There is a sentence in the movie that says love is actually what saves us and sets us free. When do you feel free? and do you agree with this sentence in the movie?

Man that’s a beautiful question and a very personal one. But a beautiful one. I don’t know, I think, well, certainly from the lens of familial love and friendship love, yeah, I’m like, I mean, I have friends and wonderful relationships here. I feel like between Luca and my new friendship with Taylor, you know, I feel that love strongly too. And then for the other kinds, you know, I’m still very young, and I want to graduate from Lee and Maren’s love, that’s a love of just affirming that you’re worthy of being loved, to hopefully something greater.

This movie speaks of marginalisation and solitude. At this point in your life, with the success you've had, do you sometimes feel marginalised and lonely? Do you relate to your character on that level?

You know, I definitely wouldn’t use the word marginalised because the gift of getting to work with Luca again and the gift that he gave me of a career and getting to work with Chloë and Andre and Mark and Taylor, that’s a great gift, so I wouldn’t say marginalised. I think the isolation these characters feel in the movie came less from success in my personal life and more what everyone was experiencing in the pandemic and how intensely socially isolated we were. Not that we’re attention-hungry, narcissistic beings. But nonetheless, you need that contact to understand where you are. And I felt a similar disillusionment that I think Lee was feeling in script at that point.

Finally, you are credited as a producer on this. Can you tell us a bit about how that came about? And is that something you would like to do more of?
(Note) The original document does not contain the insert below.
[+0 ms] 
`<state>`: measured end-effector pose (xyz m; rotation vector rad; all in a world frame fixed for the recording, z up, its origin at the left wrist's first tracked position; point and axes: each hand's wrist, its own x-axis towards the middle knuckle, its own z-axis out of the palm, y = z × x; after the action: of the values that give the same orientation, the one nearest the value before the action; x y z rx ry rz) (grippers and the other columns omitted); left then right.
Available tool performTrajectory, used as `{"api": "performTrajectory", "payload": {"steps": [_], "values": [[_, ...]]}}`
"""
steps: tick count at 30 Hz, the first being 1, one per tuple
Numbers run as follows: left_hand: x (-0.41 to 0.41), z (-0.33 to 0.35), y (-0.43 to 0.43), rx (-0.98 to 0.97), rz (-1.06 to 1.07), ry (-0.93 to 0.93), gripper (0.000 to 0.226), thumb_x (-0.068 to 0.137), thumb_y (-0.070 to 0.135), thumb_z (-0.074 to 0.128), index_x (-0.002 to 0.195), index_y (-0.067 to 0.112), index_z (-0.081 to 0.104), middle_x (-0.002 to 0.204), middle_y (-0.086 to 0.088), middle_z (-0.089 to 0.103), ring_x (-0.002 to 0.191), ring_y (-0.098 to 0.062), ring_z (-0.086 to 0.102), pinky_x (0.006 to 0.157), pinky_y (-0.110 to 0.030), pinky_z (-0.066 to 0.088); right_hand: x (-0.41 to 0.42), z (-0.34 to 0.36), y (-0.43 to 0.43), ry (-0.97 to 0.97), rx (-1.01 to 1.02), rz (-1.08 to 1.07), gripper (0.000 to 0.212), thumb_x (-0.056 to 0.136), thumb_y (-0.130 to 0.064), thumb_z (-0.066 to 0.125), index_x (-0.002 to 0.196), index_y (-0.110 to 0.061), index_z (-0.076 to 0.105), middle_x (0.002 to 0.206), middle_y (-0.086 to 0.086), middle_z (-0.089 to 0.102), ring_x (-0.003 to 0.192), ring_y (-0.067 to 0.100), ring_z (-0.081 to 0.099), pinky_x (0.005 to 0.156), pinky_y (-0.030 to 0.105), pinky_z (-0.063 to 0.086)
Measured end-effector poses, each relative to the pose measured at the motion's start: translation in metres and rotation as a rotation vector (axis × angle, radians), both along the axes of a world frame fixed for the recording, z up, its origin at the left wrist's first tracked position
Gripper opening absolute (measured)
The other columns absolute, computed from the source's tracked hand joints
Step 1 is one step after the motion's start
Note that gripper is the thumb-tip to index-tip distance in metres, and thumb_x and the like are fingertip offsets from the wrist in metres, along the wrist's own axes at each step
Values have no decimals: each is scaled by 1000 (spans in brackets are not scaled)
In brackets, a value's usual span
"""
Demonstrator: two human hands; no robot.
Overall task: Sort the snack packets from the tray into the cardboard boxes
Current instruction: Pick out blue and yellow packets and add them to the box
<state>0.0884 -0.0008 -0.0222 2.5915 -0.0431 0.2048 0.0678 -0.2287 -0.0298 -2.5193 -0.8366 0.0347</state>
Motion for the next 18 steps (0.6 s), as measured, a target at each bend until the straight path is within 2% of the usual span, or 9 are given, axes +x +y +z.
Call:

Well, I can just thank Luca again. Luca, who is fatherly with me and guiding me in that process for the first time. I think the only or the biggest reason I could even claim that is the work that David [Kajganich] and Luca and I did before the movie started, how much you worked on the script, with Camille’s [DeAngelis] blessing, the author of the book, so thank you for that. And it was a wonderful experience. I can’t say that I was, you know, helping organise schedules or anything like that [laughs]. But it’s something I hope to continue doing and hopefully even be able to make things that I’m not in that help bring voices and faces to screen that historically don’t get the opportunity so much.